* Problem details *
Copy out each line below exactly as it appears.

■ ■ ■ ■ ■

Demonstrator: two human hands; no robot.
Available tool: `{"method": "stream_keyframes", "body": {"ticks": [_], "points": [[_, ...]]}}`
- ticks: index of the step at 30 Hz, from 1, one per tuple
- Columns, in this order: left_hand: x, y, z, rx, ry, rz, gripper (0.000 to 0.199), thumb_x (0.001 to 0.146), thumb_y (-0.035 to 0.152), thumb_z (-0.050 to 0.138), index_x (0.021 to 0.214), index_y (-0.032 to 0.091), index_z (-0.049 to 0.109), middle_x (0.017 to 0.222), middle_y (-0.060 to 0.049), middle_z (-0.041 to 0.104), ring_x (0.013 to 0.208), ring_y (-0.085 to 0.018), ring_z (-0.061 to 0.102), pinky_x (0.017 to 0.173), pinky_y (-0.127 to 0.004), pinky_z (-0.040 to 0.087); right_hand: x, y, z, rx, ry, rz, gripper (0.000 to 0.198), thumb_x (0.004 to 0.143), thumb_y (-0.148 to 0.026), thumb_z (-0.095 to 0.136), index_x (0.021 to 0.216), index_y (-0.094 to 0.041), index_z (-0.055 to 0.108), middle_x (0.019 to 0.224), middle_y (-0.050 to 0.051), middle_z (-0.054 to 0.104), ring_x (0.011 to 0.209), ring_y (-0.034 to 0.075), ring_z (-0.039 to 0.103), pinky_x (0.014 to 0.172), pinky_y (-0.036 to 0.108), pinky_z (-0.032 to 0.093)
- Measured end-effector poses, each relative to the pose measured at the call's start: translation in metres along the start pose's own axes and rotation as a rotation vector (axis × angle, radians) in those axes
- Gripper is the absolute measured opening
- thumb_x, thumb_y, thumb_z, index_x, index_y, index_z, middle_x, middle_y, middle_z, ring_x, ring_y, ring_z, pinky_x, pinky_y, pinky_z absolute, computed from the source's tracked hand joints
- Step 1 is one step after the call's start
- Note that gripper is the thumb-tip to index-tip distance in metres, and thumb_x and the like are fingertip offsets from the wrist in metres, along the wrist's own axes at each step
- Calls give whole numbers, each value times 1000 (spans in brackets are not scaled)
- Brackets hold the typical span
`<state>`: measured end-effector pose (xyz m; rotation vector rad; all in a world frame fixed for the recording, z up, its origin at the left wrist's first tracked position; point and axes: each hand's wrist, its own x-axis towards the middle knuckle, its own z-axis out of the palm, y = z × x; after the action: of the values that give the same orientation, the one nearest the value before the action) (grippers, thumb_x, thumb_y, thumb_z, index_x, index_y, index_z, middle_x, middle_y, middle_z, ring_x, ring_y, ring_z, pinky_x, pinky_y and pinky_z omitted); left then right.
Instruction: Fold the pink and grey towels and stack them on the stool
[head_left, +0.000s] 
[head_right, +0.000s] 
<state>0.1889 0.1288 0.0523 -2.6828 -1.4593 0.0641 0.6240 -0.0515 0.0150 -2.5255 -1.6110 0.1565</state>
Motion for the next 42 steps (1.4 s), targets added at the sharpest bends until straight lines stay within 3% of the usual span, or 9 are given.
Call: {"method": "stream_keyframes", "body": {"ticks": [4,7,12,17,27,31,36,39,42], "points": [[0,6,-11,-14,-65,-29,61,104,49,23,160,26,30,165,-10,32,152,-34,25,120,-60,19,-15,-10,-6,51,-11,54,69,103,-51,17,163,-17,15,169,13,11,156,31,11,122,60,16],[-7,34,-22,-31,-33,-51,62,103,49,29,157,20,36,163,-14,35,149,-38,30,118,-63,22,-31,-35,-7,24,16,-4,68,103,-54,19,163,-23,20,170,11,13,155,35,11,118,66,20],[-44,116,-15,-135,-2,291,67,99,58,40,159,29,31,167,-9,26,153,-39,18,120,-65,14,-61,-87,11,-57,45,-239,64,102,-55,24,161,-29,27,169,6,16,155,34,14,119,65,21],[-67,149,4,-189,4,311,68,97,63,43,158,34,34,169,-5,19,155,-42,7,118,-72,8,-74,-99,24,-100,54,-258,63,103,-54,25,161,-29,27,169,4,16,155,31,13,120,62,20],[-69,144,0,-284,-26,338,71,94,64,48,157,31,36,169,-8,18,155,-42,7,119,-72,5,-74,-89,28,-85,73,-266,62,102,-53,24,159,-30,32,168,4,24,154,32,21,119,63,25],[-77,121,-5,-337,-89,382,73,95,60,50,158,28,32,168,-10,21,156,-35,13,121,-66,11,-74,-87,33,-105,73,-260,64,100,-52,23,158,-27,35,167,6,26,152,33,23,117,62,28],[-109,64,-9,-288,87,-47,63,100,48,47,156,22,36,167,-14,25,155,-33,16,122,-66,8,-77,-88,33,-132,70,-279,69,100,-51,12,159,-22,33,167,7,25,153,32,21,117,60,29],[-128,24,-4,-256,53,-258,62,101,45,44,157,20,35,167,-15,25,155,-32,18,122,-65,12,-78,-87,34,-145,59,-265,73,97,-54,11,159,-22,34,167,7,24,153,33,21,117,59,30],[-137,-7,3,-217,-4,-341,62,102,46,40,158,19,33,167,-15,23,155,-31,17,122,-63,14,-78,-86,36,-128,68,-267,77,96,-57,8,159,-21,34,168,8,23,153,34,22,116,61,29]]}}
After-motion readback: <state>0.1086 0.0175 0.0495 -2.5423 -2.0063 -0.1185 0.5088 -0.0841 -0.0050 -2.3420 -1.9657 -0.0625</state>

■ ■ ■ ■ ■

* Answer box *
Demonstrator: two human hands; no robot.
Available tool: `{"method": "stream_keyframes", "body": {"ticks": [_], "points": [[_, ...]]}}`
- ticks: index of the step at 30 Hz, from 1, one per tuple
- Columns, in this order: left_hand: x, y, z, rx, ry, rz, gripper (0.000 to 0.199), thumb_x (0.001 to 0.146), thumb_y (-0.035 to 0.152), thumb_z (-0.050 to 0.138), index_x (0.021 to 0.214), index_y (-0.032 to 0.091), index_z (-0.049 to 0.109), middle_x (0.017 to 0.222), middle_y (-0.060 to 0.049), middle_z (-0.041 to 0.104), ring_x (0.013 to 0.208), ring_y (-0.085 to 0.018), ring_z (-0.061 to 0.102), pinky_x (0.017 to 0.173), pinky_y (-0.127 to 0.004), pinky_z (-0.040 to 0.087); right_hand: x, y, z, rx, ry, rz, gripper (0.000 to 0.198), thumb_x (0.004 to 0.143), thumb_y (-0.148 to 0.026), thumb_z (-0.095 to 0.136), index_x (0.021 to 0.216), index_y (-0.094 to 0.041), index_z (-0.055 to 0.108), middle_x (0.019 to 0.224), middle_y (-0.050 to 0.051), middle_z (-0.054 to 0.104), ring_x (0.011 to 0.209), ring_y (-0.034 to 0.075), ring_z (-0.039 to 0.103), pinky_x (0.014 to 0.172), pinky_y (-0.036 to 0.108), pinky_z (-0.032 to 0.093)
- Measured end-effector poses, each relative to the pose measured at the call's start: translation in metres along the start pose's own axes and rotation as a rotation vector (axis × angle, radians) in those axes
- Gripper is the absolute measured opening
- thumb_x, thumb_y, thumb_z, index_x, index_y, index_z, middle_x, middle_y, middle_z, ring_x, ring_y, ring_z, pinky_x, pinky_y, pinky_z absolute, computed from the source's tracked hand joints
- Step 1 is one step after the call's start
- Note that gripper is the thumb-tip to index-tip distance in metres, and thumb_x and the like are fingertip offsets from the wrist in metres, along the wrist's own axes at each step
- Calls give whole numbers, each value times 1000 (spans in brackets are not scaled)
- Brackets hold the typical span
`<state>`: measured end-effector pose (xyz m; rotation vector rad; all in a world frame fixed for the recording, z up, its origin at the left wrist's first tracked position; point and axes: each hand's wrist, its own x-axis towards the middle knuckle, its own z-axis out of the palm, y = z × x; after the action: of the values that give the same orientation, the one nearest the value before the action) (grippers, thumb_x, thumb_y, thumb_z, index_x, index_y, index_z, middle_x, middle_y, middle_z, ring_x, ring_y, ring_z, pinky_x, pinky_y and pinky_z omitted); left then right.
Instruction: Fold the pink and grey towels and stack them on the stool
[head_left, +0.000s] 
[head_right, +0.000s] 
<state>0.1889 0.1288 0.0523 -2.6828 -1.4593 0.0641 0.6240 -0.0515 0.0150 -2.5255 -1.6110 0.1565</state>
Motion for the next 42 steps (1.4 s), targets added at the sharpest bends until straight lines stay within 3% of the usual span, or 9 are given.
Call: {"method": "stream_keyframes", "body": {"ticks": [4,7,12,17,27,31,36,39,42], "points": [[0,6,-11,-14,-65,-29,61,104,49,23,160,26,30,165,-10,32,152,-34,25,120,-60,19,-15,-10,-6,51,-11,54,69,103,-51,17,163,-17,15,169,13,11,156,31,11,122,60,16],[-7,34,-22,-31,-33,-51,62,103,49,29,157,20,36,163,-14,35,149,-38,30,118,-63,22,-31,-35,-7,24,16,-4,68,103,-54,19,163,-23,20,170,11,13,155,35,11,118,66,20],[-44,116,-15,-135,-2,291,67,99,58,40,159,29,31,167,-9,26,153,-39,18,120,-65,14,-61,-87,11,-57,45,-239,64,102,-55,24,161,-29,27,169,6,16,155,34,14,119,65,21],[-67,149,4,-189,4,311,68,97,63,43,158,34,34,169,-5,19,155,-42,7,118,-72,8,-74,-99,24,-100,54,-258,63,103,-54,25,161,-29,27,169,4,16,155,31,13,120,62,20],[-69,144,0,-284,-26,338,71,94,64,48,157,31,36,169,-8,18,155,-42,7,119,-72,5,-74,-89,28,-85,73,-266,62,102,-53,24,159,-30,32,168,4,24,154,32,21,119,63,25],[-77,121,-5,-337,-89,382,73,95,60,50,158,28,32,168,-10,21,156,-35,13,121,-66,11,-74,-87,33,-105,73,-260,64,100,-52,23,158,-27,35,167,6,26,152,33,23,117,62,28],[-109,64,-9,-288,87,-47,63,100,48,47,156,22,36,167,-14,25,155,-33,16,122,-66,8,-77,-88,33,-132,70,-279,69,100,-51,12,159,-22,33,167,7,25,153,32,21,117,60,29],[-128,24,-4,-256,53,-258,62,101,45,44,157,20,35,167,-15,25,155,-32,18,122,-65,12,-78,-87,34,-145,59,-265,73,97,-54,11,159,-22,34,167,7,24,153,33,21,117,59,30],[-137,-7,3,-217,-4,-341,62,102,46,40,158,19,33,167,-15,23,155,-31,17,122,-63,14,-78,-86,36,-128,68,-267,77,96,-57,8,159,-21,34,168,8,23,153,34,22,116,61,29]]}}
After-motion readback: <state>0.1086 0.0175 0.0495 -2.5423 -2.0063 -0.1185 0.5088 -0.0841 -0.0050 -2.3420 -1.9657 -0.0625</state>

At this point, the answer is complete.